* What to do: Filter the entries for the word "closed". Copy each line in which it occurs.

* Material to process:
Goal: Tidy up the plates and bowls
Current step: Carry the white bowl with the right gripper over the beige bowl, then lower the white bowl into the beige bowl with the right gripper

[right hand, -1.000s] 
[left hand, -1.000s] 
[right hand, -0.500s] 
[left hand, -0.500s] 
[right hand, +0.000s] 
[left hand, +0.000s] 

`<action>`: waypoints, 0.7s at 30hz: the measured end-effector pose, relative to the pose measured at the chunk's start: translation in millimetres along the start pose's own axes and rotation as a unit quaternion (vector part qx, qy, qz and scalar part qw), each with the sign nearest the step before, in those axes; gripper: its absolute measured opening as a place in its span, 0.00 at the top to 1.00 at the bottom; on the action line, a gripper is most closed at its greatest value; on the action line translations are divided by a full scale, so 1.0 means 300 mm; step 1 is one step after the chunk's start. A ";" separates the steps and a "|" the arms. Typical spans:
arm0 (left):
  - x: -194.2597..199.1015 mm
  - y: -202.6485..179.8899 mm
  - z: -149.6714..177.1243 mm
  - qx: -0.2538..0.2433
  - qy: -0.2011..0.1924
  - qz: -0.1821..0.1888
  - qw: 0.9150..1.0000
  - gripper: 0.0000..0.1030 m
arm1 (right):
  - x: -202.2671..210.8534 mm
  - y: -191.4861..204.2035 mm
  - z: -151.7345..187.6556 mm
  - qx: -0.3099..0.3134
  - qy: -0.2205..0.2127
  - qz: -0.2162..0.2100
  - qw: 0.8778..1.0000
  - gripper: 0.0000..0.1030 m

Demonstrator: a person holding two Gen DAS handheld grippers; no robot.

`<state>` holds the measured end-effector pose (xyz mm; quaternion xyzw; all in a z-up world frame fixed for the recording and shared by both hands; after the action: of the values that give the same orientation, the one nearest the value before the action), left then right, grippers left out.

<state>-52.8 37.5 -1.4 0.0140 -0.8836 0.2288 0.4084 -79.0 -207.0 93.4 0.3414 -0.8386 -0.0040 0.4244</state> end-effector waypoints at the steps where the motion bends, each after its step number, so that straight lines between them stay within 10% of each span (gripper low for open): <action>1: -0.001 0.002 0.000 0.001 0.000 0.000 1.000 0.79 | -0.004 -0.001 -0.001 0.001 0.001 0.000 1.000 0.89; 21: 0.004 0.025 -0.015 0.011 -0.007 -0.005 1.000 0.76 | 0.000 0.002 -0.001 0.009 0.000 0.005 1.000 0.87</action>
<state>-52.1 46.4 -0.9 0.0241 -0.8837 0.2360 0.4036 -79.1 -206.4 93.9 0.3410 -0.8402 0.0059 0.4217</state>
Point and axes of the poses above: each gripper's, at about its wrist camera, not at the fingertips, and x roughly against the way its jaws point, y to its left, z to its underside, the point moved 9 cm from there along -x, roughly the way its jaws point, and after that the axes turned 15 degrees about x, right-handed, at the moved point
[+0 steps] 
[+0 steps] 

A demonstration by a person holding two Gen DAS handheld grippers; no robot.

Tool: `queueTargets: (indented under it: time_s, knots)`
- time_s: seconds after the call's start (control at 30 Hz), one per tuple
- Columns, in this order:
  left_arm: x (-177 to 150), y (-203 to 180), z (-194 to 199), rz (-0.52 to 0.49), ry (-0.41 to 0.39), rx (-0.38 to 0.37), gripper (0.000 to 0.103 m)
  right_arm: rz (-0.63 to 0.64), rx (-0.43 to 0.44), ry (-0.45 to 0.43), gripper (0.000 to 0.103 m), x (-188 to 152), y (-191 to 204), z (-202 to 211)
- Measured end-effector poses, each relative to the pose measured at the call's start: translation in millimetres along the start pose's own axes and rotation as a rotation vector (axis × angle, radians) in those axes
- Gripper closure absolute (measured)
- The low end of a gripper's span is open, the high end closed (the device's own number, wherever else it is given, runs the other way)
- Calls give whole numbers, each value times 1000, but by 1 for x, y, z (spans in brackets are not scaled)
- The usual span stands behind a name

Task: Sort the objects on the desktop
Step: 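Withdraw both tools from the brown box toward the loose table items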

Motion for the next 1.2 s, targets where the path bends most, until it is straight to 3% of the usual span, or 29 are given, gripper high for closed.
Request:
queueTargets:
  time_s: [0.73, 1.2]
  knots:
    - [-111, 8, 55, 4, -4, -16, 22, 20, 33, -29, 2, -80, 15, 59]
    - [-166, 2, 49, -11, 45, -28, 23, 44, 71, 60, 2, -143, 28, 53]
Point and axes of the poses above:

* Exercise solution:
`<action>`: waypoints, 0.7s at 30hz: the measured end-effector pose, relative to the pose measured at the chunk's start: translation in millimetres along the start pose's own axes and rotation as a unit quaternion (vector part qx, qy, qz and scalar part qw), each with the sign nearest the step before, in those axes; gripper: its absolute measured opening as a place in its span, 0.00 at the top to 1.00 at the bottom; on the action line, a gripper is most closed at its greatest value; on the action line translations are divided by a full scale, so 1.0 means 300 mm; step 1 is one step after the chunk's start. A ";" separates the steps and a "|" the arms. Typical spans:
- The low end of a gripper's span is open, the high end closed (the device's own number, wherever else it is given, runs the other way)
Motion for the next 1.2 s, targets where the path bends most, until it is straight to 3% of the usual span, or 29 are given, gripper high for closed.

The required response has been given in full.